- Work to complete -
Within the entries below, find the portion that opens with the line containing "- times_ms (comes" and closes with the line containing "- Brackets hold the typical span". Retype that portion exactly and only.

Saved entries:
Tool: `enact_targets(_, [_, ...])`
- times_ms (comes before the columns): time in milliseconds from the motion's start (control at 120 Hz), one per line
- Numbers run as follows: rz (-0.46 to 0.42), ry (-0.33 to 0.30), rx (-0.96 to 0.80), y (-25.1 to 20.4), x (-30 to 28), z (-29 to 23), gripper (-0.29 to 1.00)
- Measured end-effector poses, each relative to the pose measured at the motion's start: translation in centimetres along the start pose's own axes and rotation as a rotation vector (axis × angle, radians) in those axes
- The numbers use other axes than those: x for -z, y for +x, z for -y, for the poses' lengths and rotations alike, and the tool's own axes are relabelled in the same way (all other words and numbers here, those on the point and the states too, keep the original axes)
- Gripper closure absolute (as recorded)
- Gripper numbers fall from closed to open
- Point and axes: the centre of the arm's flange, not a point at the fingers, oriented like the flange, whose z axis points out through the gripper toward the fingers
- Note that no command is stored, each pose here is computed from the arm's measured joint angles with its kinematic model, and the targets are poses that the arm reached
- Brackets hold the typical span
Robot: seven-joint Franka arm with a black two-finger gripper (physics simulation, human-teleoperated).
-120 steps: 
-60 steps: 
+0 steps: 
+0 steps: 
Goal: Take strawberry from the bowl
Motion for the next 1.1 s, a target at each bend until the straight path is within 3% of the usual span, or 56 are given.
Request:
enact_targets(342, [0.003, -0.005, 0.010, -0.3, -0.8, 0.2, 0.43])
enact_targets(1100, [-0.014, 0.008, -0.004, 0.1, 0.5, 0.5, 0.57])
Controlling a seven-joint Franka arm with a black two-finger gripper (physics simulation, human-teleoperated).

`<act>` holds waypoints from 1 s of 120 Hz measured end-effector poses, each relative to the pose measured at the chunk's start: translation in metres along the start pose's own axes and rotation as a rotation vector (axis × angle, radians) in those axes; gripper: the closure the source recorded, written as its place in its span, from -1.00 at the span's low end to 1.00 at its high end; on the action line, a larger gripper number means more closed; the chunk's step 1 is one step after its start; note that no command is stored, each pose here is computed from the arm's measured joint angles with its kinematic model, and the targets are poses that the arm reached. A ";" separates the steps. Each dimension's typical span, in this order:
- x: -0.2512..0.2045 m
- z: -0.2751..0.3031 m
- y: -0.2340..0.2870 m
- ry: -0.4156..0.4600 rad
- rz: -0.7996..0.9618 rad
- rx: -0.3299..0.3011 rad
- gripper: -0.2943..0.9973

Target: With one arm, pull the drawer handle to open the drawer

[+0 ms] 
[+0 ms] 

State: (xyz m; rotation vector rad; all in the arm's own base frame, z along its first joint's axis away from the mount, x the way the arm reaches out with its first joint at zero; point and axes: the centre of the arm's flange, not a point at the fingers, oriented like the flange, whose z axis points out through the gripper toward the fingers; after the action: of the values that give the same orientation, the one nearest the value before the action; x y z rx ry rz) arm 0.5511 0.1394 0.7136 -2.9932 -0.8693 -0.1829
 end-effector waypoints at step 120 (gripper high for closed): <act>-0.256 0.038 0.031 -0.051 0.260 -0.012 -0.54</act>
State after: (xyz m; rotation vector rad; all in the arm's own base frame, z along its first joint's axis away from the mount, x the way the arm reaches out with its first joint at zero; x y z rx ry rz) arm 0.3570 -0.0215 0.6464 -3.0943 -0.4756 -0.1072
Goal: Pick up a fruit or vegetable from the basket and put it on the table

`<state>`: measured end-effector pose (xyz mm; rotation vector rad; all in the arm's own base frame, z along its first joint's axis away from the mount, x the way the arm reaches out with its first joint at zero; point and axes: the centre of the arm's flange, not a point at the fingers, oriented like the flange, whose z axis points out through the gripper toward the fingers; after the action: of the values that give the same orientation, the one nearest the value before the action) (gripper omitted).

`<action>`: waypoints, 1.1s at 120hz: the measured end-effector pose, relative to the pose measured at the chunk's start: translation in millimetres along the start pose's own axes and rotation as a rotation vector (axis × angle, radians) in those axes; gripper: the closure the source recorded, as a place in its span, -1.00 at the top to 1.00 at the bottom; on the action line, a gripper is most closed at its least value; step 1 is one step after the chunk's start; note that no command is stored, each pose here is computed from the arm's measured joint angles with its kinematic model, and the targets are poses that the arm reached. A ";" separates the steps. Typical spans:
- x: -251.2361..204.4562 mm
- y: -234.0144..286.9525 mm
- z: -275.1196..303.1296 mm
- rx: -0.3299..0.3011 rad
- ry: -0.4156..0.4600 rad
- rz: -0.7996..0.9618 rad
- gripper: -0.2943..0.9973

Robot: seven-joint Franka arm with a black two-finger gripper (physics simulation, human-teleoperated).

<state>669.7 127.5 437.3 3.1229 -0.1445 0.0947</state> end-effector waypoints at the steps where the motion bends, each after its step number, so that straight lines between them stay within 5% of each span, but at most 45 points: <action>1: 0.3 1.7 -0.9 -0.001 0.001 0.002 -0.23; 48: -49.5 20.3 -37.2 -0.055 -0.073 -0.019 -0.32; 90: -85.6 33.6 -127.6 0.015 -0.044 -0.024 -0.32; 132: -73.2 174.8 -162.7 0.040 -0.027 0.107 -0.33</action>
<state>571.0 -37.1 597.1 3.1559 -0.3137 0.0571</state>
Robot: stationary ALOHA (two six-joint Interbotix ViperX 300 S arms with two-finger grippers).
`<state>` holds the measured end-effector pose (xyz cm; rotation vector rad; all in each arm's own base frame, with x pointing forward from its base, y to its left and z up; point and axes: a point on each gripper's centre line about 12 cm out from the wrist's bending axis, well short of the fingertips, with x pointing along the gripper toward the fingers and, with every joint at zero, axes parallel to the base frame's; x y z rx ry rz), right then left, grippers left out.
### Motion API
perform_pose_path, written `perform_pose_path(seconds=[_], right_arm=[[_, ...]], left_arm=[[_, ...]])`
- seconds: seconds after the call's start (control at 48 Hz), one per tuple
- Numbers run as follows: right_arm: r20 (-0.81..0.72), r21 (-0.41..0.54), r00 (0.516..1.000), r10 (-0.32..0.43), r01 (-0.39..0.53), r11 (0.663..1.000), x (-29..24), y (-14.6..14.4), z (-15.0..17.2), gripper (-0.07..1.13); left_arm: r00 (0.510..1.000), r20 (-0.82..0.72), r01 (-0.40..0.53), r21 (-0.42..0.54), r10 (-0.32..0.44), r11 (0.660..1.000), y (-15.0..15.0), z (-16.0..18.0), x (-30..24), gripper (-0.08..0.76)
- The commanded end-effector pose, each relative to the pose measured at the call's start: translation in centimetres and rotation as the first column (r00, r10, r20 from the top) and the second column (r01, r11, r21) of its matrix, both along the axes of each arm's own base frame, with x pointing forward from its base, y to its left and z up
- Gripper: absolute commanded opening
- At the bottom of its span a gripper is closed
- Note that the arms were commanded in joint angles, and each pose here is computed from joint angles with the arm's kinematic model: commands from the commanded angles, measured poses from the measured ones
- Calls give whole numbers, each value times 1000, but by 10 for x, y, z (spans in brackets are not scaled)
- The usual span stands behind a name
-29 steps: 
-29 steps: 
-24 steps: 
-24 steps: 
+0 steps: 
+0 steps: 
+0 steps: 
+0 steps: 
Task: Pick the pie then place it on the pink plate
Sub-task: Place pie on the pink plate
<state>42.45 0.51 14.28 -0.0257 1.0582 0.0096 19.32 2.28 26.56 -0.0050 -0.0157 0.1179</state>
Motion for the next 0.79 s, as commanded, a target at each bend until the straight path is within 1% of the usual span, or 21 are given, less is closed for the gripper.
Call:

- Reply -
- times_ms (comes before the columns): time in milliseconds from the motion's start (control at 120 Hz), one per line
- Numbers run as follows: rz (-0.46 to 0.42), ry (-0.33 to 0.30), rx (-0.96 to 0.80), y (-25.1 to 20.4), x (-30 to 28), z (-29 to 23), gripper (-0.29 to 1.00)
- Measured end-effector poses, each relative to the pose measured at the motion's start: translation in centimetres along the start pose's own axes and rotation as a rotation vector (axis × angle, radians) in those axes
- The numbers use other axes than those: x for -z, y for +x, z for -y, for the poses' lengths and rotations alike, and the tool's own axes are relabelled in the same way (all other words and numbers here, those on the point and the states too, keep the original axes)
- Gripper closure absolute (as recorded)
- Gripper numbers fall from closed to open
- Point and axes: the centre of the arm's flange, not a point at the fingers, oriented like the flange, whose z axis points out through the gripper toward the fingers
- Note that no command is stored, each pose here is computed from the arm's measured joint angles with its kinematic model, and the targets are poses that the arm reached
- Brackets hold the typical span

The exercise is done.